### Your goal
Only the lines below starting at the one that contains "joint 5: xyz" and ending at the one that contains "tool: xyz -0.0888" are to be reproduced, exactly and with both ends kept.

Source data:

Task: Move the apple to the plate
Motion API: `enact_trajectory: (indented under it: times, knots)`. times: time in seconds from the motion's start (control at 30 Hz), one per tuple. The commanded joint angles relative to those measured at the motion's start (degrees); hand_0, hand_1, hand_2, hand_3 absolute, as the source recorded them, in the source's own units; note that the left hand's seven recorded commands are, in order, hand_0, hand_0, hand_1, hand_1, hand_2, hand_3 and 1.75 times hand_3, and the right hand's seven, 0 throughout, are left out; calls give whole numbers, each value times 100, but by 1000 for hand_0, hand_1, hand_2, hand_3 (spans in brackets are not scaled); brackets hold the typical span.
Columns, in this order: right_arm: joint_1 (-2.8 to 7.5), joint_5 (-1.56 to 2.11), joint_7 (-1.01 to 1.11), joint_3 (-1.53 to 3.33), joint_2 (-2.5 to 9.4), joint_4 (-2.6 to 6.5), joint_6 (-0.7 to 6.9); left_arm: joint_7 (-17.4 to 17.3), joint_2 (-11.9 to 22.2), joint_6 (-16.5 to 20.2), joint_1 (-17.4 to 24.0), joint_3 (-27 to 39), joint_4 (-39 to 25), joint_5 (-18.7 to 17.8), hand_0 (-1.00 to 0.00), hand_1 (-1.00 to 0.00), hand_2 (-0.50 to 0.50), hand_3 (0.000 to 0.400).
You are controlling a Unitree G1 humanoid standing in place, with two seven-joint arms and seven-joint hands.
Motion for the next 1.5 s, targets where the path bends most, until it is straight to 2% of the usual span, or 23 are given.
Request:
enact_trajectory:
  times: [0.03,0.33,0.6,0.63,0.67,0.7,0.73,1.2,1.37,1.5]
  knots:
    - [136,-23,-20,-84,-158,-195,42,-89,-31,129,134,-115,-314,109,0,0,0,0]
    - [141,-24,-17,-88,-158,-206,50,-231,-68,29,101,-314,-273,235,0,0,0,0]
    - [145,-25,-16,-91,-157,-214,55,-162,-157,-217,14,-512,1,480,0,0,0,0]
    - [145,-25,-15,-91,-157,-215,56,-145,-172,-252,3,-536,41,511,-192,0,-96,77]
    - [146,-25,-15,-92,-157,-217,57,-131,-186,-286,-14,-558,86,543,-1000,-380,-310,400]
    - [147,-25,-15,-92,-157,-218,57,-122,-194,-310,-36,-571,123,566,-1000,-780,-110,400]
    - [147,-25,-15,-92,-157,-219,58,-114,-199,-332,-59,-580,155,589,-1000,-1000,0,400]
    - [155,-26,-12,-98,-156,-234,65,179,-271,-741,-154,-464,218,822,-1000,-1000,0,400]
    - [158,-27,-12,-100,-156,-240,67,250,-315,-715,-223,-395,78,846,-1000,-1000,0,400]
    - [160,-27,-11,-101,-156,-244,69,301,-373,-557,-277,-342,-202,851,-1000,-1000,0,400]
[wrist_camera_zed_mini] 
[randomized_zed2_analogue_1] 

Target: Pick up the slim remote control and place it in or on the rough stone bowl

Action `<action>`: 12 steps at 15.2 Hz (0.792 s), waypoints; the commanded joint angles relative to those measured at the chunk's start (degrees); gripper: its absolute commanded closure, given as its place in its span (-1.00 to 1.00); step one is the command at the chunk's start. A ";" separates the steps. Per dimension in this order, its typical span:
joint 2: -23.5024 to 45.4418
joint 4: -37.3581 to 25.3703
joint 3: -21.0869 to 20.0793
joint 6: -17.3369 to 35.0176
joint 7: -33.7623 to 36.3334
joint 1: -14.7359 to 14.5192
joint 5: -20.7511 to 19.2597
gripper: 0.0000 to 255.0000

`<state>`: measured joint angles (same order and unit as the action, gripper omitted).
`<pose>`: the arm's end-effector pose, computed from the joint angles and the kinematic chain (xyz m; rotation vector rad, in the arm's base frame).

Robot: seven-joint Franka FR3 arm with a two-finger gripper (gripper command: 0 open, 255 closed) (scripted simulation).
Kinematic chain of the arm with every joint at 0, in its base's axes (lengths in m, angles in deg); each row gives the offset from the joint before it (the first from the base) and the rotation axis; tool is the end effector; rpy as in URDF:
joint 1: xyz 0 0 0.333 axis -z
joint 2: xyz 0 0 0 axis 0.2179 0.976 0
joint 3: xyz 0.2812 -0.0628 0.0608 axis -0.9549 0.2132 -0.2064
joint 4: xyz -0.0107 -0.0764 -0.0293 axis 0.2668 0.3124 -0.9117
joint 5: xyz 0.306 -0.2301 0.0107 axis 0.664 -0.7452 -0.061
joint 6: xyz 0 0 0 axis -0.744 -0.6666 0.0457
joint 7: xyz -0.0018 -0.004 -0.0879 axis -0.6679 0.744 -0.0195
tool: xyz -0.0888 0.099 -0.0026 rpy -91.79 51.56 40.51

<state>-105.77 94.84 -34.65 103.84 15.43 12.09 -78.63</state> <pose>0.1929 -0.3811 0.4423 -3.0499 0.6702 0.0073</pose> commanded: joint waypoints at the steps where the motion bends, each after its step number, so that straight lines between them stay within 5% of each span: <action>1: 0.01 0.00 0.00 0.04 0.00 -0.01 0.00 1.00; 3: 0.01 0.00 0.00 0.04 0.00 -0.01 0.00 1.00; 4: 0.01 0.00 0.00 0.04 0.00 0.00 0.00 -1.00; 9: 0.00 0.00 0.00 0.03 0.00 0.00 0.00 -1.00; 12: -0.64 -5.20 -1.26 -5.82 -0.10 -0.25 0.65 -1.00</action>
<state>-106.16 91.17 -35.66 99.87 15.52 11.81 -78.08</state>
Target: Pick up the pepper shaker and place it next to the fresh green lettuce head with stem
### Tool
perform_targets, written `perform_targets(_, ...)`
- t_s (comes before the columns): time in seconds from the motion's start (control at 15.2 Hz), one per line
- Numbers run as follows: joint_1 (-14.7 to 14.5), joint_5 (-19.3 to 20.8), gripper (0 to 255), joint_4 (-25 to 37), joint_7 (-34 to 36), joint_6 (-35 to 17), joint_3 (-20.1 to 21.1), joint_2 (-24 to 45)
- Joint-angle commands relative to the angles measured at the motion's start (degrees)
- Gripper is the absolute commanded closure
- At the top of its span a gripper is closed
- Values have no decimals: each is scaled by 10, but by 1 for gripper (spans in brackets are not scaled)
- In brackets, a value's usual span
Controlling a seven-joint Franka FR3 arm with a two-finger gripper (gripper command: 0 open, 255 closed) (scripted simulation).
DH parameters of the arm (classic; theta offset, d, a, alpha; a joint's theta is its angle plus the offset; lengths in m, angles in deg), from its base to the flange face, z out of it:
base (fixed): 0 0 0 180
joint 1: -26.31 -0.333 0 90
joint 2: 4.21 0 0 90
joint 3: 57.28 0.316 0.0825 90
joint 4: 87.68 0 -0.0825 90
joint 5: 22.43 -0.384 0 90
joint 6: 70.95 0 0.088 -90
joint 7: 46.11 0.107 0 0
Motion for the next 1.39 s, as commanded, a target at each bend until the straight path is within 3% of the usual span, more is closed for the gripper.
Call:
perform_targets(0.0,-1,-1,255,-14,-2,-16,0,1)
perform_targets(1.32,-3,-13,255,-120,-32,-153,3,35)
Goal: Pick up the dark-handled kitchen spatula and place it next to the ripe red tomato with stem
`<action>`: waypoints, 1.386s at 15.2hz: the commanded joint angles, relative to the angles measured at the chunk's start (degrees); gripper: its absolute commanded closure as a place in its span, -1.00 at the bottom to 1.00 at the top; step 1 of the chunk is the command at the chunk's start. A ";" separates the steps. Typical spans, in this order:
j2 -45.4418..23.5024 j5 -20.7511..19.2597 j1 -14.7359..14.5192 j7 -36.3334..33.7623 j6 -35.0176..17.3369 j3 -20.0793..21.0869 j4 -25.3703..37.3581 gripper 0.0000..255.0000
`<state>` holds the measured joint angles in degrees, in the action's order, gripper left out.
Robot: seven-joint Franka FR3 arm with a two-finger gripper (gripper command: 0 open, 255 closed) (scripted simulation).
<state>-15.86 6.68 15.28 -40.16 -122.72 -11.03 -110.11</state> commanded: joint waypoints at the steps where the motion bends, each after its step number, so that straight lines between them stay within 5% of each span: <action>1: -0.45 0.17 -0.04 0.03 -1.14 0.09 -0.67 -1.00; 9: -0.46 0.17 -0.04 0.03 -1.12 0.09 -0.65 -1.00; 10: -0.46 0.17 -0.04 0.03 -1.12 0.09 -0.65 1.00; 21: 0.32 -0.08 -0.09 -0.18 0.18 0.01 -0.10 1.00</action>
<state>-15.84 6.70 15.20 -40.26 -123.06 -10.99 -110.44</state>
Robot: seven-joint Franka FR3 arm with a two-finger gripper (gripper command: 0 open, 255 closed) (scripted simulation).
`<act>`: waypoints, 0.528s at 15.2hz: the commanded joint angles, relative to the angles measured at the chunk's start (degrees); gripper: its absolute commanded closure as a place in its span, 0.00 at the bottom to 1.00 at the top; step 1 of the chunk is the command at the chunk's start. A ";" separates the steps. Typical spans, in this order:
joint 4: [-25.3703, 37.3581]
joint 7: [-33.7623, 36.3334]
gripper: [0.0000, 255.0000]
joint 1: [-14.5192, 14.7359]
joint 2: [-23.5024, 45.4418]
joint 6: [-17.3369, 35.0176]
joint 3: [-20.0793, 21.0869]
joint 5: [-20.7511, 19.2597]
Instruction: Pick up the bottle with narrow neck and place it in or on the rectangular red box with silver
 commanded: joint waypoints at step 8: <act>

### Output for this exercise
joint 5: xyz 0.306 -0.2301 0.0107 axis 0.664 -0.7452 -0.061
joint 6: xyz 0 0 0 axis -0.744 -0.6666 0.0457
joint 7: xyz -0.0018 -0.004 -0.0879 axis -0.6679 0.744 -0.0195
tool: xyz -0.0888 0.099 -0.0026 rpy -91.79 51.56 40.51

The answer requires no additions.